INSTRUCTIONS FOR THE TASK:
Please give back only the lines below from the one containing "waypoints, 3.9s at" to the one containing "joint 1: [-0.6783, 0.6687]", each repeated word for word, both ends included.

SUPPLIED MATERIAL:

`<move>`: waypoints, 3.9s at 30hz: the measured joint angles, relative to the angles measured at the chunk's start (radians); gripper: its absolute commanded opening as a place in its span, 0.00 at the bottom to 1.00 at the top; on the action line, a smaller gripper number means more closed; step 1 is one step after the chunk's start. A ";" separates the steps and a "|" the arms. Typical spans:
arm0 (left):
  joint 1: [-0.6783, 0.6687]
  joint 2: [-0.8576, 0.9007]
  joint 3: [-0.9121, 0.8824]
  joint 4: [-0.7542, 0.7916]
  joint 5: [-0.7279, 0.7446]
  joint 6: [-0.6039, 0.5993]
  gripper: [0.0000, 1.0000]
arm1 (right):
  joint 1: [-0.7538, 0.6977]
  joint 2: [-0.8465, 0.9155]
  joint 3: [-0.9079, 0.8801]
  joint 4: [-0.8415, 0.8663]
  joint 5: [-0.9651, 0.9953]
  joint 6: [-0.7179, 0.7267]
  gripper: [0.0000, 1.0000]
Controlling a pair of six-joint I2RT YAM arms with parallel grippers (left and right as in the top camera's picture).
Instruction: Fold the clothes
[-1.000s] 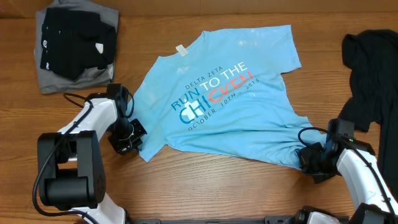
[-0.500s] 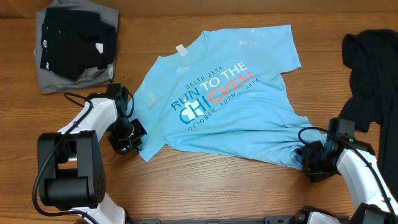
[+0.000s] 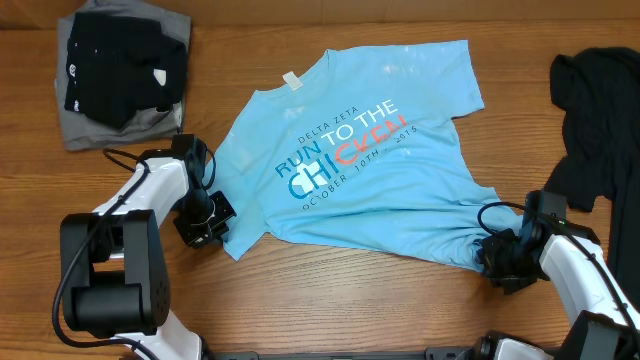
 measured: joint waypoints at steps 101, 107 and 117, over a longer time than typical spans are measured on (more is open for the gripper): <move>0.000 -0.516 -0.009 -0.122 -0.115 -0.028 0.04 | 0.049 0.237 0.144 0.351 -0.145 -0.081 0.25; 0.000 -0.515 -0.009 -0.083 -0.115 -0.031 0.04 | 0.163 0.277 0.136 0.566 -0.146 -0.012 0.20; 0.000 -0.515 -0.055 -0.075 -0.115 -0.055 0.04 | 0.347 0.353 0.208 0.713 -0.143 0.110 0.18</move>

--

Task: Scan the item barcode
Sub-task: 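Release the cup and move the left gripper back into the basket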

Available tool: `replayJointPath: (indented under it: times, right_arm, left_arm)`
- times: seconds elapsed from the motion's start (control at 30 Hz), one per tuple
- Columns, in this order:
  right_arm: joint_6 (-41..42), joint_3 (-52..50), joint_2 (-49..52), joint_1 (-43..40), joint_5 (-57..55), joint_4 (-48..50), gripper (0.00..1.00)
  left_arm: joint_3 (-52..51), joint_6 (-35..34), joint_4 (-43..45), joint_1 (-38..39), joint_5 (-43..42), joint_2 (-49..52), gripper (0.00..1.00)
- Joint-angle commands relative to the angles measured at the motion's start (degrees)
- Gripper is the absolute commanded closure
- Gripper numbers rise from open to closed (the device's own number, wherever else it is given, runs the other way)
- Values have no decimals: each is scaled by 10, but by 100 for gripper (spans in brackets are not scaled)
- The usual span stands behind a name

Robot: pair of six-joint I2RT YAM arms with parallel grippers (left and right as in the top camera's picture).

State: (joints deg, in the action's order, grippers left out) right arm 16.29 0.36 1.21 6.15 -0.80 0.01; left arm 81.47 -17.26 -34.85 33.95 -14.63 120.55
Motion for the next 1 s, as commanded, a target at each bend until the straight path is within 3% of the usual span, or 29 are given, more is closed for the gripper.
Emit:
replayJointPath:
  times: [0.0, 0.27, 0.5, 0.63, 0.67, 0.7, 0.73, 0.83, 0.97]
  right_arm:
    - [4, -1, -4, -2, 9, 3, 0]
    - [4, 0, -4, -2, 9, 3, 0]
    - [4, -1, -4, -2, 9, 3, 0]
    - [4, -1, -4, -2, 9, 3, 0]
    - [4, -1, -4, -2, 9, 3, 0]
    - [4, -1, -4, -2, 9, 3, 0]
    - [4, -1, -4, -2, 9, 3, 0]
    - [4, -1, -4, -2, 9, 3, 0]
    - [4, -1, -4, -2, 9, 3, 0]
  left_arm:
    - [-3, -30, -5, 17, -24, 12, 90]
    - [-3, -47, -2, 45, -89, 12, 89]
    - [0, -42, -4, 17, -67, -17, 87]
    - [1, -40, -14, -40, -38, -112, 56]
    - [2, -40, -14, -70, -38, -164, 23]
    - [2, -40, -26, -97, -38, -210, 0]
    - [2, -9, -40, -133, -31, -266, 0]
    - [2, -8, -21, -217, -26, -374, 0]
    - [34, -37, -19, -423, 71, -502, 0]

RESULT:
`<move>`: waypoints, 3.9s at 30hz: the measured joint angles, relative to the angles measured at the chunk's start (radians); gripper: its absolute commanded opening as a place in its span, 0.00 at the bottom to 1.00 at the top; on the action line, a smaller gripper number means more closed; step 1 is one step after the chunk's start. A ";" separates the steps and a "|" the arms. Typical spans:
arm0 (left):
  joint 1: [-0.6783, 0.6687]

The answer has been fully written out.